When radiation strikes a celestial body and is reflected, in part, it is modified, as if it were slowed, and it transforms into infrared radiation, meaning heat. As an example, Prof Scienza uses the moon. When solar radiation reaches the surface of the moon, a celestial body that is without an atmosphere, it is, in part, absorbed, and in part, it is reflected and sent anew into space in the form of light and heat. This is why from Earth we can see the moon. If a celestial body has an atmosphere, as in the case of the Earth, the situation is more complicated.
Of all of the solar radiation that strikes our planet, approximately 55% is immediately reflected from the atmosphere and clouds and is sent into space before it can reach the surface of the planet. The remaining 45% manages to reach the surface. Of this 45%, a part is absorbed by the sea, the plants, the rocks, the soil, etc. However, much of this radiation is reflected toward space. Of all the energy that our planet releases, only 35% exits the atmosphere under the form of heat and dissipates into space. The remaining 65% remains trapped inside the atmosphere because the greenhouse gasses impede the energy from exiting.
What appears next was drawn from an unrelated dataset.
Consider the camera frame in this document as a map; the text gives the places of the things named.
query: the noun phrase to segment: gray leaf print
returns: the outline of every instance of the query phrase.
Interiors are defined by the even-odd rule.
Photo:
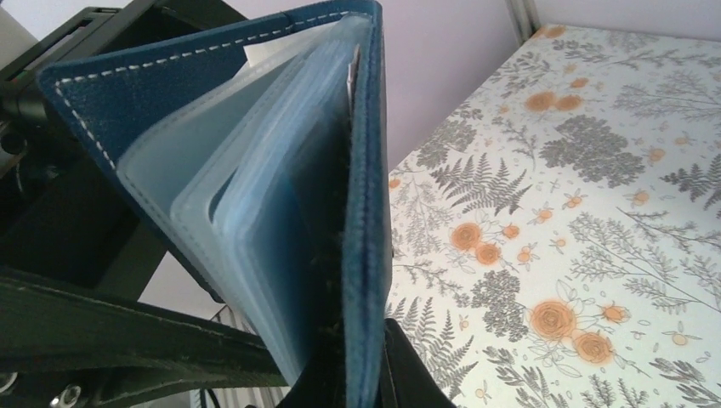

The fact that this energy remains trapped inside the atmosphere causes the temperature of the planet to be higher than what it would be in the absence of these greenhouse gasses. If the Earth did not have an atmosphere rich in these gasses, it would have a temperature too low, or too high, and there could not be any living organisms. In fact, the presence of the greenhouse effect allows our planet to have scarce thermal excursion between the day and the night, which is a fundamental factor for the survival of living beings. The moon, however, which has no atmosphere, when illuminated by the sun, since there is no atmosphere to reflect the solar radiation, the temperature is 120 °C - too high to survive.
The Negative Side of the Greenhouse Effect
The greenhouse effect is fundamental for life on our planet, but in the past few years, it has been discussed in a negative way. This is because scientists have discovered that human activities that introduce greenhouse gasses into the atmosphere, increasing their concentration, are causing an excessive increase of the temperature. Too many greenhouse gasses in the atmosphere impede solar radiation from exiting, causing the climate change.